[Data shown]

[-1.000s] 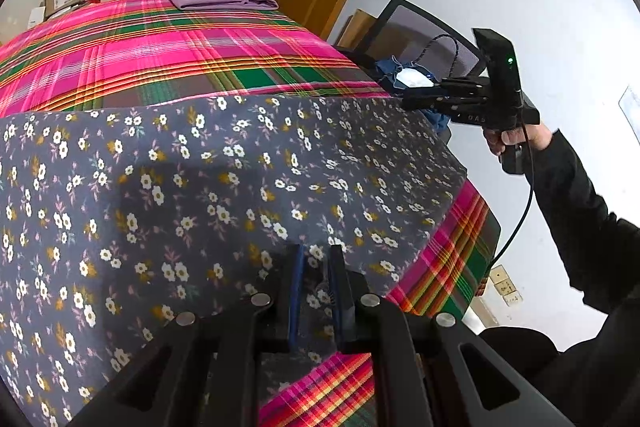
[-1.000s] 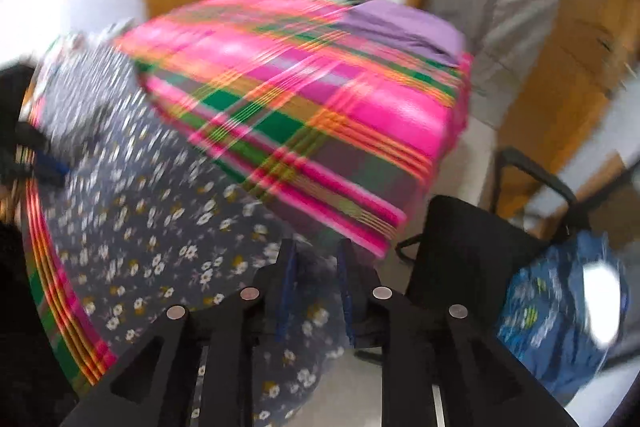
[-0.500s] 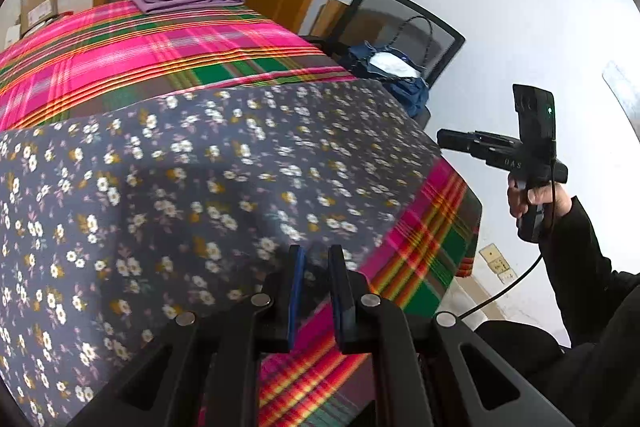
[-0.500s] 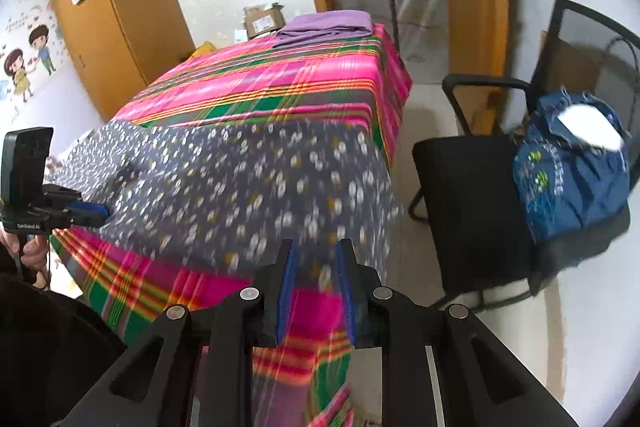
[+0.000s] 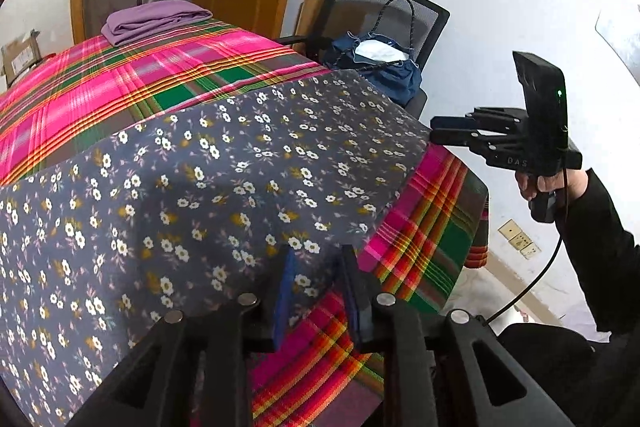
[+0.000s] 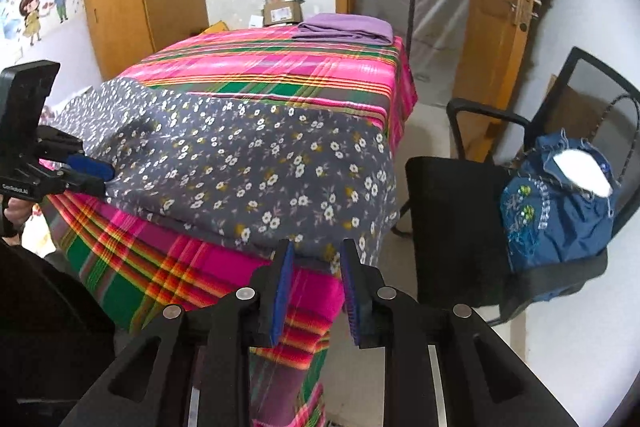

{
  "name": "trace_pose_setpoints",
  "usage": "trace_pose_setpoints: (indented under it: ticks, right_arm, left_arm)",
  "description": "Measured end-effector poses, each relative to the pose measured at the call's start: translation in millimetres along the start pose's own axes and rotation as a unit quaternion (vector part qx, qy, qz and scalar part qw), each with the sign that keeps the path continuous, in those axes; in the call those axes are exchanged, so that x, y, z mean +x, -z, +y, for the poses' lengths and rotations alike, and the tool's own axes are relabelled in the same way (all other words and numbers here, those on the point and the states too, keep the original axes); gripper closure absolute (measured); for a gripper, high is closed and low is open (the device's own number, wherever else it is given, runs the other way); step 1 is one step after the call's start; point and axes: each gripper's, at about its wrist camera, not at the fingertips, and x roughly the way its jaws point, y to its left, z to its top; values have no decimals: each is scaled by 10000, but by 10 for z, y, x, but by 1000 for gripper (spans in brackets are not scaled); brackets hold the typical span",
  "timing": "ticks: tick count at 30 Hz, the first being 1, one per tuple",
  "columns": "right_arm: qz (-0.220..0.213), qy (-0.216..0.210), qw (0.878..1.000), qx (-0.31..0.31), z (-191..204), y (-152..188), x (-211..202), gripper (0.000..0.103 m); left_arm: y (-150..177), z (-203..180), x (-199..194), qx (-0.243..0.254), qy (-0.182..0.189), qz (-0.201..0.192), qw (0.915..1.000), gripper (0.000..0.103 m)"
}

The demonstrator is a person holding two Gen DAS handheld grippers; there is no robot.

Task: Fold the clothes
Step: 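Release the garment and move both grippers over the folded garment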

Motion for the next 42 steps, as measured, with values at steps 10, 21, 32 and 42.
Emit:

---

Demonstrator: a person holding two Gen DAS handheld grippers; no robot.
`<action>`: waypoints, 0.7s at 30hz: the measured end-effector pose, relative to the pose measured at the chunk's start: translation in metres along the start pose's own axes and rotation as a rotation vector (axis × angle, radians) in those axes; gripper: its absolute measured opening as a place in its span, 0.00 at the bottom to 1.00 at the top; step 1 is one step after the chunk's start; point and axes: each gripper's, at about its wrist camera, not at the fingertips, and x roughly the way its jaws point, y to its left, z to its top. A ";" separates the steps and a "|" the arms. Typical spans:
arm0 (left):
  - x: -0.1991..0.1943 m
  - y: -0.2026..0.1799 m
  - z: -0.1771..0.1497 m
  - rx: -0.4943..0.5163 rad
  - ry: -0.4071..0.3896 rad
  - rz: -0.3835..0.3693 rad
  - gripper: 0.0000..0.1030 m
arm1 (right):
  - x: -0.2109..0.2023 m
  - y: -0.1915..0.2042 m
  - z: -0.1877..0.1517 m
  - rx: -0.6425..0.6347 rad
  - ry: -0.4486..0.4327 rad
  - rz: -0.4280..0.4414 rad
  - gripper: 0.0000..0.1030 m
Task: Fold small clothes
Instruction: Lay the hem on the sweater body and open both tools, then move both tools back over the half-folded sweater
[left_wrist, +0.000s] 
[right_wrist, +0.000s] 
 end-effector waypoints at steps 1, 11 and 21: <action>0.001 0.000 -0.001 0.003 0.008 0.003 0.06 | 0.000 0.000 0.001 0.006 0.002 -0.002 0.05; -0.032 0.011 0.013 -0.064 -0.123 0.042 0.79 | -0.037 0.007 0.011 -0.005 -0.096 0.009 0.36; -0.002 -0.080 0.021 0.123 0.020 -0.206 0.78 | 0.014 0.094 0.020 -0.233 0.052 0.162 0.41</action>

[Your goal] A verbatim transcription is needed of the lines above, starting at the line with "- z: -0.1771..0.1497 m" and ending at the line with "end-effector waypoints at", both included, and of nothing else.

[Expected output]
  - z: -0.1771..0.1497 m
  - rx: -0.4943..0.5163 rad
  - ry: -0.4071..0.3896 rad
  - rz: -0.3835..0.3693 rad
  - gripper: 0.0000..0.1030 m
arm1 (right):
  - x: -0.2109..0.2023 m
  - y: -0.1915..0.2042 m
  - z: -0.1877..0.1517 m
  - rx: -0.6425..0.6347 rad
  - ry: -0.4486..0.4327 rad
  - rz: -0.4280..0.4414 rad
  - gripper: 0.0000..0.1030 m
Task: Fold small clothes
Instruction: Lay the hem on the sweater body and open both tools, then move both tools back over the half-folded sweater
[left_wrist, +0.000s] 
[right_wrist, +0.000s] 
 end-effector waypoints at steps 1, 11 and 21: <action>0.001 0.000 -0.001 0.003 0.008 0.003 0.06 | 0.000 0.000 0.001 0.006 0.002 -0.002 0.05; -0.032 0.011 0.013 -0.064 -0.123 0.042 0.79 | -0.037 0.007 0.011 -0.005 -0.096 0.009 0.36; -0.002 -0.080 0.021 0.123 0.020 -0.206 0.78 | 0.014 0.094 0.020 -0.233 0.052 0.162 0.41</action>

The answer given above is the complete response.